REQUIRED WORK: The job is to output each record exactly as it stands, pictures excluded.

*** SUPPLIED MATERIAL ***

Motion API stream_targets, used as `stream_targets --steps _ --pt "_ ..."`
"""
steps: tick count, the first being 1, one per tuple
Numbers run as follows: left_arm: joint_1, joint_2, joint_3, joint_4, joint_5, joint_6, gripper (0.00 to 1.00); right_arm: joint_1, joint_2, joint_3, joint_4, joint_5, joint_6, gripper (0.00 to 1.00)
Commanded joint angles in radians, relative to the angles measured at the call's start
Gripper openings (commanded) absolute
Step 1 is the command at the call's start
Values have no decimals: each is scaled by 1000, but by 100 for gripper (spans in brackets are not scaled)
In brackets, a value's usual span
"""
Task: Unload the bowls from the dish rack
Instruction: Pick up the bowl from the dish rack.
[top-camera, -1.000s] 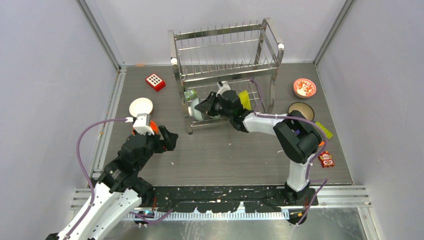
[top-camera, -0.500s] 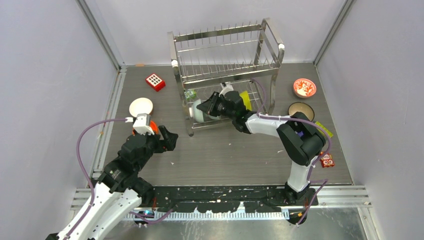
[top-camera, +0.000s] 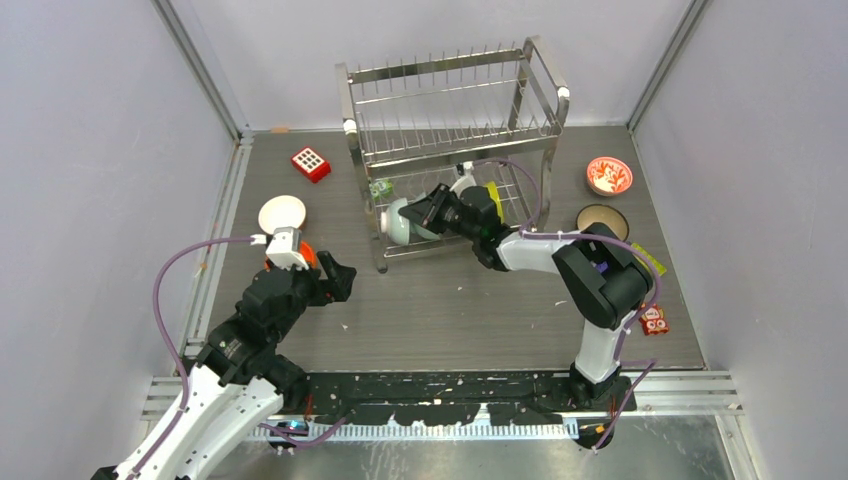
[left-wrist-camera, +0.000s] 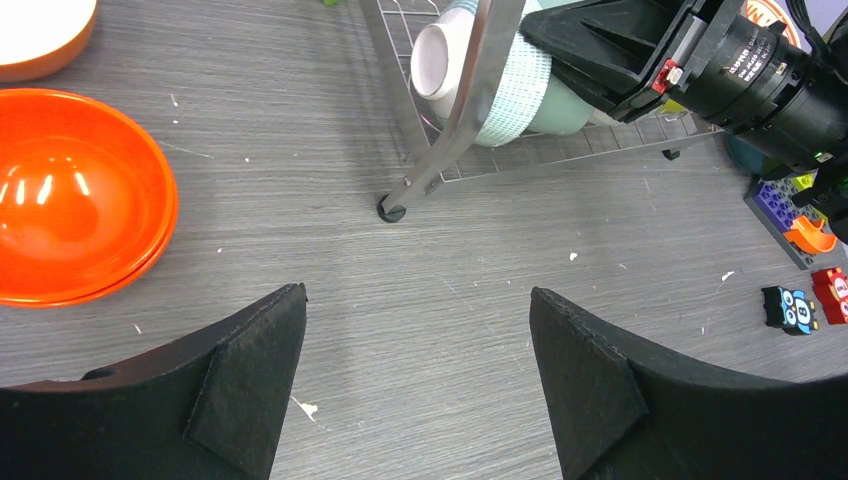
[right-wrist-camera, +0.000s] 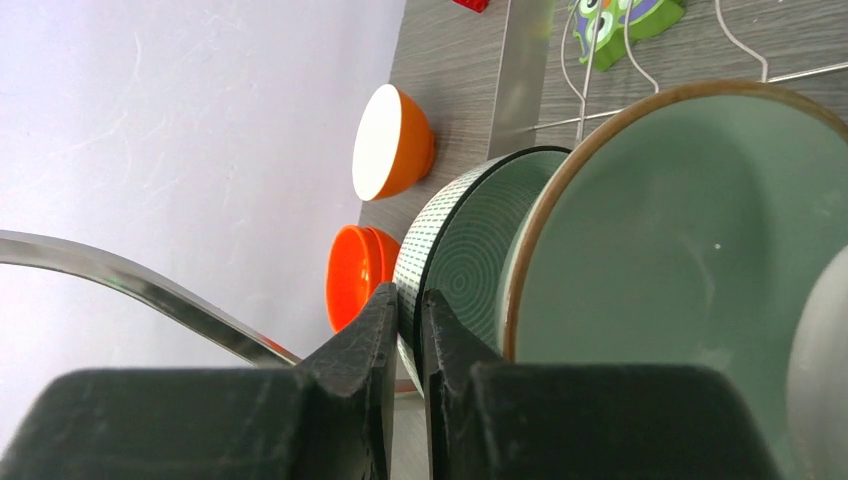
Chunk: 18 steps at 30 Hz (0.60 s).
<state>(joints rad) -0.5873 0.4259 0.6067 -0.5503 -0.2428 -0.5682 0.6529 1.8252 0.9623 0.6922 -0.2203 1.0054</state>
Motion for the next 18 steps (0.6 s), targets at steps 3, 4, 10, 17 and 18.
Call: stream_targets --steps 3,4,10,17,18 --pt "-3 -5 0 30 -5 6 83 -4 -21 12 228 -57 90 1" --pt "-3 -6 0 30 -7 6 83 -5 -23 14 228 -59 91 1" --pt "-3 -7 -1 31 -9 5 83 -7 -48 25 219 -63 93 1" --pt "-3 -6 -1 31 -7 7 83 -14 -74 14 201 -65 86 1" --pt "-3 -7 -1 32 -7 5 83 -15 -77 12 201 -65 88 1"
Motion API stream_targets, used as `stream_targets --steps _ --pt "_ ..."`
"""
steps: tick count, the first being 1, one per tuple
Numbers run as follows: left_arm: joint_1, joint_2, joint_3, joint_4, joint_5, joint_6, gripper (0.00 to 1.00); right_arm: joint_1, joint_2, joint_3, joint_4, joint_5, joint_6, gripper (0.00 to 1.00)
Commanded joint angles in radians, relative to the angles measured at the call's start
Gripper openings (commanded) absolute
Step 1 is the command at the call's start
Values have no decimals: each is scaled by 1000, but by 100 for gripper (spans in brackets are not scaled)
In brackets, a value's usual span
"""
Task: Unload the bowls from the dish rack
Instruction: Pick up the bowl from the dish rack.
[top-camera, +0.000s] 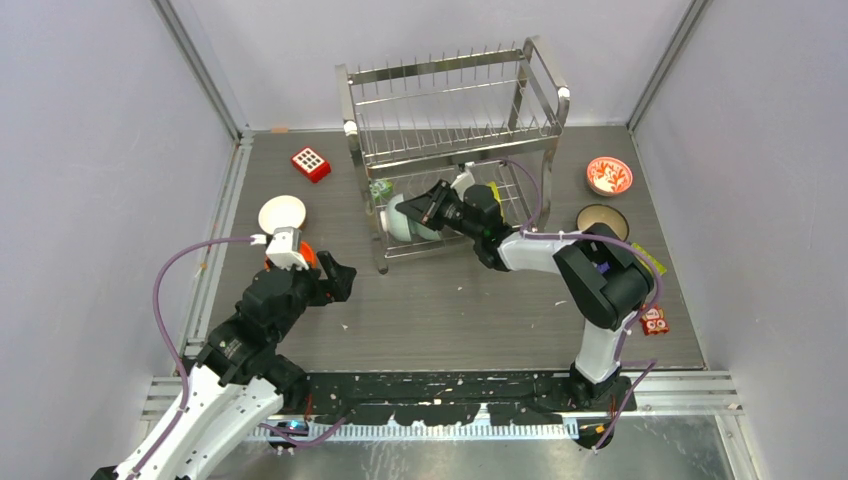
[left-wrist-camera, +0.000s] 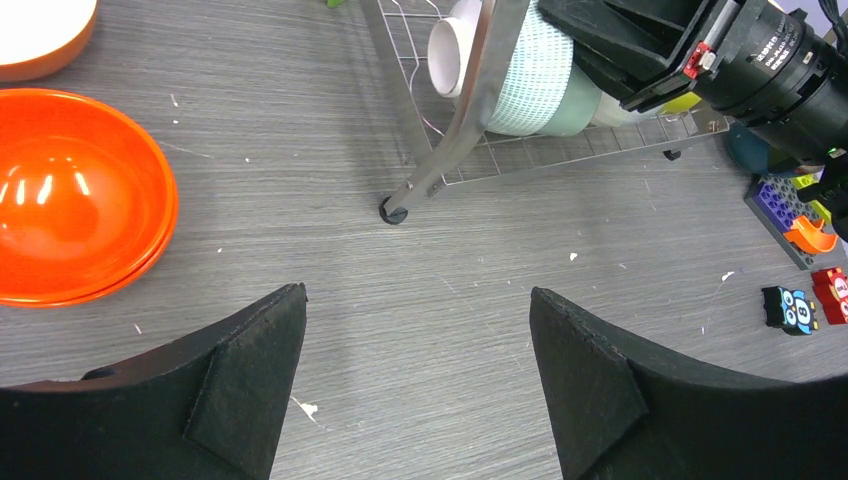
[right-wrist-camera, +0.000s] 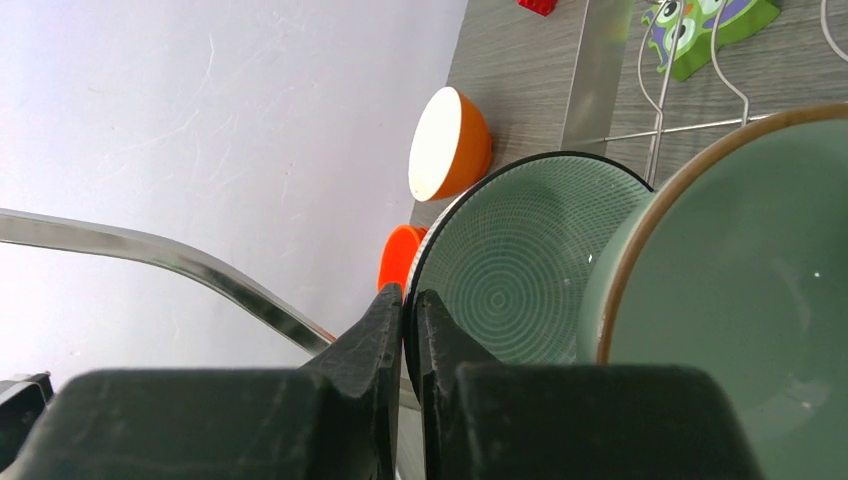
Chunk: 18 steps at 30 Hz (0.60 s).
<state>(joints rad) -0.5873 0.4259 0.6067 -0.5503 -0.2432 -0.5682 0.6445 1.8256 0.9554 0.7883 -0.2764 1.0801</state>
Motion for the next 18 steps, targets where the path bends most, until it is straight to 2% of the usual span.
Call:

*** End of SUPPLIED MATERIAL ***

EXERCISE RESPONSE:
Motion API stream_targets, used as `stream_targets --steps _ --pt "_ ..."`
"""
steps: tick count, the first being 1, one per tuple
Numbers run as follows: left_arm: joint_1, joint_2, joint_3, joint_4, joint_5, joint_6, gripper (0.00 to 1.00); right_arm: joint_1, joint_2, joint_3, joint_4, joint_5, joint_6, gripper (0.00 to 1.00)
Commanded joint angles in radians, relative to the angles measured at the call's start
Gripper openings (commanded) absolute
Step 1 is the command at the call's start
Values have no decimals: each is scaled by 1000, but by 100 for gripper (spans in brackets are not scaled)
In brackets, a value's usual span
"""
Task: Unload the bowls from the dish rack
Instruction: Pick up the bowl from the dish rack.
[top-camera, -1.000s] 
[top-camera, -0.500s] 
[top-camera, +0.000s] 
[left-wrist-camera, +0.000s] 
[right-wrist-camera, +0.000s] 
Chunk: 18 steps at 30 Hz (0.60 s).
<state>(joints rad) -0.5873 0.4259 0.6067 -0.5503 -0.2428 -0.5682 0.6529 1.8252 0.9623 0.6922 -0.2203 1.0054</state>
Motion for the next 18 steps (0.6 s), targets at steps 3, 4, 10, 17 and 18.
Call: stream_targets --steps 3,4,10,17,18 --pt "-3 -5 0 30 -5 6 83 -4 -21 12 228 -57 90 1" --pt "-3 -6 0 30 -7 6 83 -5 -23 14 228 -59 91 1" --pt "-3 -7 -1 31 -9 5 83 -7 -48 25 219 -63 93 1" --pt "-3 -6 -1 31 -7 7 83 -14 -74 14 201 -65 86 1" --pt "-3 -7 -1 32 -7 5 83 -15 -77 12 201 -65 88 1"
Motion API stream_targets, used as `stream_targets --steps _ --pt "_ ..."`
"""
steps: tick count, the first being 1, one per tuple
Numbers run as follows: left_arm: joint_1, joint_2, joint_3, joint_4, joint_5, joint_6, gripper (0.00 to 1.00); right_arm: joint_1, joint_2, joint_3, joint_4, joint_5, joint_6, gripper (0.00 to 1.00)
Commanded joint angles in radians, relative to the angles measured at the call's start
Gripper openings (commanded) absolute
Step 1 is the command at the call's start
Values have no decimals: each is scaled by 1000, but by 100 for gripper (spans in brackets are not scaled)
In brackets, a value's usual span
"""
Task: Unload the bowls from the dish rack
Instruction: Pick up the bowl from the dish rack.
[top-camera, +0.000s] 
[left-wrist-camera, +0.000s] 
[right-wrist-camera, +0.000s] 
Chunk: 18 steps at 30 Hz (0.60 s).
<state>(joints rad) -0.5873 0.4259 0.6067 -0.5503 -0.2432 -0.5682 0.6445 1.8256 0.9554 0.7883 -0.2764 1.0801</state>
Motion for the next 18 steps, targets where the path bends most, until it is straight to 2% of the usual span.
Call:

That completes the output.